Life Line Screening
- Company type: Private
- Industry: Healthcare
- Founded: Florida, U.S., 1993
- Headquarters: Independence, OH, U.S.
- Area served: United States
- Key people: Mark S Hanley, Chairman Matt Miller (CEO) Andrew Manganaro (Chief Medical Officer)
- Services: Preventive Health Screenings
- Number of employees: 1000+
- Website: www.lifelinescreening.com

= Life Line Screening =

American health screening company

Life Line Screening is a privately run prevention and wellness company founded in 1993, with operational offices in the Cleveland, Ohio, area. The company operates community-based health screening services for adults aged 50 and up across the United States. Life Line Screening is partnered with numerous insurance companies, hospitals and organizations including Women in Technology International, Heritage Valley Health System, Carolina Vascular, Mission Hospital, and Lake Norman Regional Medical Center.

==History==
The company was founded in Florida in 1993 by Colin Scully and Timothy Phillips. By 1998, the company had expanded across the United States, offering screenings to more than 500,000 people. The company added finger-stick blood testing to its screening services to screen for complete cholesterol count (lipid panel), diabetes (glucose) and inflammation (C-reactive protein) in 2007. That same year, Life Line Screening launched its operations in the U.K. In 2008, services expanded to include atrial fibrillation screenings.

In 2009, BBC News published a warning over private health scans, saying that private companies which provide screenings were often "expensive unnecessary and misleading." The article also criticized the company for not warning people of any restrictions (such as false positives and false negatives) and other disadvantages due to screening.

In 2010, a clinical research study was conducted using data from 3.1 million patients who completed a medical and lifestyle questionnaire and were evaluated by ultrasound imaging for the presence of AAA (abdominal aortic aneurysm) by Life Line Screening in 2003 to 2008. The study found a positive association between increasing years of smoking and cigarettes smoked and a negative association with smoking cessation. Results also showed that excess weight was linked with increased AAA risk, whereas exercise and consumption of nuts, vegetables and fruits were linked with reduced risk. Based on the results of this study, researchers were able to develop a simple scoring system that detects large abdominal aortic aneurysms in a broader at-risk population to include women and those younger than 65. According to principal investigator Giampaolo Greco, the current U.S. Preventive Services Task Force (USPSTF) guidelines would capture one-third of these large aneurysms, whereas two-thirds would be identified using the new system.

In April 2013, the Journal of the American College of Cardiology published a study that relied on Life Line Screening data from a population-based screening study of more than 3.6 million Americans. Results showed the prevalence of peripheral artery disease (PAD) increased from 1 in 50 in the 40-to-50-year-old age group, to nearly 1 in 3 in the 90-to-100-year-old age group. Another finding displayed the prevalence of PAD, carotid artery stenosis (CAS) and AAA was higher not only with overall increased age, but for both men and women. Researchers noted that this association between age and PAD existed for both symptomatic and asymptomatic patients.

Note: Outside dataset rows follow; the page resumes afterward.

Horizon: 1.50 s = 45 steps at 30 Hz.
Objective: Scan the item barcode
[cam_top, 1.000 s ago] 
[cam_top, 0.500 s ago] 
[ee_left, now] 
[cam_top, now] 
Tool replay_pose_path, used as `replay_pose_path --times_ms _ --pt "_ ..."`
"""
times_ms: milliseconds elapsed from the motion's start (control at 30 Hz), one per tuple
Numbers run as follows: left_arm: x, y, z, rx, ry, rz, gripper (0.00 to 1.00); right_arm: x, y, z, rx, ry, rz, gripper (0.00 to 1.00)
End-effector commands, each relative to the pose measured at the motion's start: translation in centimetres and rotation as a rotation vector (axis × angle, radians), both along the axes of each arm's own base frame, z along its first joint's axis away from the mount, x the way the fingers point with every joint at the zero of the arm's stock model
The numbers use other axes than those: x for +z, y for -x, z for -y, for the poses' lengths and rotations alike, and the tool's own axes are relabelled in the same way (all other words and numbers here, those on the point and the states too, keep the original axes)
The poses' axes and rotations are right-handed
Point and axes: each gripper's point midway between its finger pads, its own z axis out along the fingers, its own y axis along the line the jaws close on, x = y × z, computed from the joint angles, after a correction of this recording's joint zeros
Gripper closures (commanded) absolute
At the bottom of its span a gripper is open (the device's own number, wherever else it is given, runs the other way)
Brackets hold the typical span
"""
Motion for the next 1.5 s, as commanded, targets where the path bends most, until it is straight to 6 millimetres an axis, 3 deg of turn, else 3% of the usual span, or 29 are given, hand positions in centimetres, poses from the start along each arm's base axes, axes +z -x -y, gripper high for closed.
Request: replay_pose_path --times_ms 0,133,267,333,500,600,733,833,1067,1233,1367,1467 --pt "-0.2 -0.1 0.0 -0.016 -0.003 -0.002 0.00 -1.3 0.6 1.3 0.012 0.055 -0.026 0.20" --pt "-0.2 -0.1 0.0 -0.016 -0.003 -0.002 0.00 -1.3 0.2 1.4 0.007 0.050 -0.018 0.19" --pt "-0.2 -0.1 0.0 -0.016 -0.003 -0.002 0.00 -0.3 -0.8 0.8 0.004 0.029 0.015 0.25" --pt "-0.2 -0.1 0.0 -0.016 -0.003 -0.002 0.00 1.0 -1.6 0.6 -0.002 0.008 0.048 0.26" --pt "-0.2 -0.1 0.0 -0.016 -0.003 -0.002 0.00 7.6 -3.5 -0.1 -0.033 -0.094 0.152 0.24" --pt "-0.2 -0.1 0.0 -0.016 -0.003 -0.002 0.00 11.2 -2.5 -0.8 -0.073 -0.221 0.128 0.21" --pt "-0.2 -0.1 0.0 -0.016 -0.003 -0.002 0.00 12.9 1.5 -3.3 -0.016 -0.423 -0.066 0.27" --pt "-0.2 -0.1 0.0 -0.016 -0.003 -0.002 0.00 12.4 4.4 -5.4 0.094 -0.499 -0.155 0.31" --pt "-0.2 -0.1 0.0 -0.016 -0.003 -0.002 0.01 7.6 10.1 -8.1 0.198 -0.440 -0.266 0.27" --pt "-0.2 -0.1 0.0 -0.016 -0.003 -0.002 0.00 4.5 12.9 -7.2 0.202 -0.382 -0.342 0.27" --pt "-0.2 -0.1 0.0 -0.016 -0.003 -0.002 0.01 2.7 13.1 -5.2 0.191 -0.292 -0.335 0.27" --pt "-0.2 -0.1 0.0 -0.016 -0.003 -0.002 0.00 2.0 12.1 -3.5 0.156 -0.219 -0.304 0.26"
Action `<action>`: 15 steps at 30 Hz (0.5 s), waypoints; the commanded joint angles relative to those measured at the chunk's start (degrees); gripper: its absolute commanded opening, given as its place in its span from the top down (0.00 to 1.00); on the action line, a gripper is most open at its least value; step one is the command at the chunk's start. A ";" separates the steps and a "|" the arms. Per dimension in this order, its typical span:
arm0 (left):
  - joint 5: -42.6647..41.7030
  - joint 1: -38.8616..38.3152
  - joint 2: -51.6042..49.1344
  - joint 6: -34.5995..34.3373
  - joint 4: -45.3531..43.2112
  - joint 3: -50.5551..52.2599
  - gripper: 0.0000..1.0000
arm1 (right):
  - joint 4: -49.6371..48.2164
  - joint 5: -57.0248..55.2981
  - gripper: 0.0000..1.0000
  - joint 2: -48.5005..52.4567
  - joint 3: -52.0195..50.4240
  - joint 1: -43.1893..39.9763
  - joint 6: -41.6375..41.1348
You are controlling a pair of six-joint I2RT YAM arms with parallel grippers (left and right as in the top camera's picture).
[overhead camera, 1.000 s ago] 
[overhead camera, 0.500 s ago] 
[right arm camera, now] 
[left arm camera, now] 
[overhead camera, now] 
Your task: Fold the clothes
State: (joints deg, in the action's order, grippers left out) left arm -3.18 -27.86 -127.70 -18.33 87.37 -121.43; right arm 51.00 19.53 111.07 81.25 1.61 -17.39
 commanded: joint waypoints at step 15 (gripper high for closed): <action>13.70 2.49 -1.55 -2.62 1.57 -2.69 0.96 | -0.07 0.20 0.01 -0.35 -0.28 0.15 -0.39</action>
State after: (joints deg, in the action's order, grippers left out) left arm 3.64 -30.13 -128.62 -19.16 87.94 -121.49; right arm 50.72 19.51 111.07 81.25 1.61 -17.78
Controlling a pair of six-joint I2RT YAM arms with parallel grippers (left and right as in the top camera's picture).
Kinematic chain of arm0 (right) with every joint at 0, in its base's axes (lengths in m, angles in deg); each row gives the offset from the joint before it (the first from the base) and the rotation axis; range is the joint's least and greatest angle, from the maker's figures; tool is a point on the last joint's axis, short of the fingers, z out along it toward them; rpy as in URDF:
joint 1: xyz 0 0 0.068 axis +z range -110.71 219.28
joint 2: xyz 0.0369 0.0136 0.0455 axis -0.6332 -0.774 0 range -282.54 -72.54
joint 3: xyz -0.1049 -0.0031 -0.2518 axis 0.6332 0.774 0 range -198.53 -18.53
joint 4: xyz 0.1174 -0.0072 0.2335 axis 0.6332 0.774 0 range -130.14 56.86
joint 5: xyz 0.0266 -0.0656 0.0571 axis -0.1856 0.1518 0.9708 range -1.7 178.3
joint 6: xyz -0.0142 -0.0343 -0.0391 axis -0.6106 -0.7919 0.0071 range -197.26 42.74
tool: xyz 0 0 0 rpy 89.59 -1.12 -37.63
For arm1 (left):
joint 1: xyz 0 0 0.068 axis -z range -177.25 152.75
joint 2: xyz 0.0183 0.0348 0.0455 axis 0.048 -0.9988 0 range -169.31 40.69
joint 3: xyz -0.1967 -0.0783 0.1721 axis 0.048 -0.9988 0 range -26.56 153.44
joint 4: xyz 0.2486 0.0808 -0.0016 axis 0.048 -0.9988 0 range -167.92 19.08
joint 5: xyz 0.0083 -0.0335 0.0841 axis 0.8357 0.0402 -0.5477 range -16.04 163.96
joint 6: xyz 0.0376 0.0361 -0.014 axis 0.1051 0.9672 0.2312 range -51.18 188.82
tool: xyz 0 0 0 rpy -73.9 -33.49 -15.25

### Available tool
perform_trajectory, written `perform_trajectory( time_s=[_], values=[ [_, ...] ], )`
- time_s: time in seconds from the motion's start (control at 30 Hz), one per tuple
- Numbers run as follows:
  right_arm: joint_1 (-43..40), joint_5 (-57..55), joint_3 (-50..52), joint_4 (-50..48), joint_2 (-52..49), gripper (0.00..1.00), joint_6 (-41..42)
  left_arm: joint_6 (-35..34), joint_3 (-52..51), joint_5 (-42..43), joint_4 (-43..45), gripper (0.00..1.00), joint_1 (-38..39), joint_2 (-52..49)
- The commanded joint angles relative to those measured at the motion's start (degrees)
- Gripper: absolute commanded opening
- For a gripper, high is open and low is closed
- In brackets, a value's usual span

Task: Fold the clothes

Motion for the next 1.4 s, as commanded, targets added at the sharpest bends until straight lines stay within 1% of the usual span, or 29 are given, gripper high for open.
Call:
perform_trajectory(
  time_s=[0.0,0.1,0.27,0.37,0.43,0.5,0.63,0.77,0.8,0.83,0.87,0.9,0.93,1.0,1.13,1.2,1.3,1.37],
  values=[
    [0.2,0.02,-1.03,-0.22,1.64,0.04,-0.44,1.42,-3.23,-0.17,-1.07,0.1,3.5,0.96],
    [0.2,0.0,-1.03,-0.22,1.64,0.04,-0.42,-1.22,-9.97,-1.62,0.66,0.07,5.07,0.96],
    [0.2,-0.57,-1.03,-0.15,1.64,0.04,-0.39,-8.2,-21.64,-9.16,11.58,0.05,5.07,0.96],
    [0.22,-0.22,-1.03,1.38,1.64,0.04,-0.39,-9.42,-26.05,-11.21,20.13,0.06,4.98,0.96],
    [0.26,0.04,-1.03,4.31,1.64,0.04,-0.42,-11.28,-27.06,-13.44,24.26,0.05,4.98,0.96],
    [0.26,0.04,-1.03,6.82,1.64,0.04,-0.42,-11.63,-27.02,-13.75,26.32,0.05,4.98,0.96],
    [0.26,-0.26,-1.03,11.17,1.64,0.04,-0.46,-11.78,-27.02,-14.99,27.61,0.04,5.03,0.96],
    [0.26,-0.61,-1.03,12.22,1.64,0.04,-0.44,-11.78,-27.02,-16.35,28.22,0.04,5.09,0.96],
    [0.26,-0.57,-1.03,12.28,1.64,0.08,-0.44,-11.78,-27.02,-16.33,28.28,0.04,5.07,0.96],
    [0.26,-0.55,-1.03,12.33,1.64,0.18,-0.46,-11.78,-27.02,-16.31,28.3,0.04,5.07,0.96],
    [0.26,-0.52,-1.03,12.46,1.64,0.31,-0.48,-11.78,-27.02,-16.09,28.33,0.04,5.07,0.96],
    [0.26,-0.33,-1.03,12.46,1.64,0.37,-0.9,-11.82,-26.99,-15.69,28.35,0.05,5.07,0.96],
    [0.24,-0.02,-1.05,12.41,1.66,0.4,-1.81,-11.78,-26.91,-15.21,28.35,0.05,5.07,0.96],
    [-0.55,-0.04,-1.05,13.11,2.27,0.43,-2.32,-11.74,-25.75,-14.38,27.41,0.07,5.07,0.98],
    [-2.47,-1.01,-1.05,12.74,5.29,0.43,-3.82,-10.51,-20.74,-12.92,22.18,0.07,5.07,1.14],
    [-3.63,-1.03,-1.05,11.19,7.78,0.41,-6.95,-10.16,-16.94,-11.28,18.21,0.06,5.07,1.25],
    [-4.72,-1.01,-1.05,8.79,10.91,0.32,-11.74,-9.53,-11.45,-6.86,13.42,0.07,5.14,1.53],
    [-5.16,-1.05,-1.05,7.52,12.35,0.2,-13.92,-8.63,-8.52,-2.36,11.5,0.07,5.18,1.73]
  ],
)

In partnership with Life Line Screening, Oxford University published a 2013 clinical research study with data drawn from over 290,000 vascular screenings performed by Life Line Screening between 2008 and 2012 across the UK and Ireland. Results from the study revealed that chronic cardiovascular diseases, including abdominal aortic aneurysm, narrowing of a main artery in the neck, irregular heartbeat and circulatory problems in the legs – occur approximately 10 years earlier in men than women.

That same year, Life Line Screening commissioned a study that collected information from more than 2.7 million health screenings and was analyzed by outside researchers and revealed two findings. The first finding points to the rising rate of (PAD) in women, a reflection on the increase in the number of women who smoke and the second finding revealed that people with cardiovascular disease present in one part of the body are more likely to have it in other parts of the body, as well. These study findings were published in the July 2013 edition of Postgraduate Medicine.

==Operations==
The company has conducted more than 8 million health screenings worldwide since its foundation and averages over 1 million screenings per year, which include ultrasound scans, blood screenings, and electrocardiographs. Common diseases that may be detected by such screenings include Carotid artery stenosis, osteoporosis, atrial fibrillation, peripheral arterial disease (PAD) and abdominal aortic aneurysm (AAA).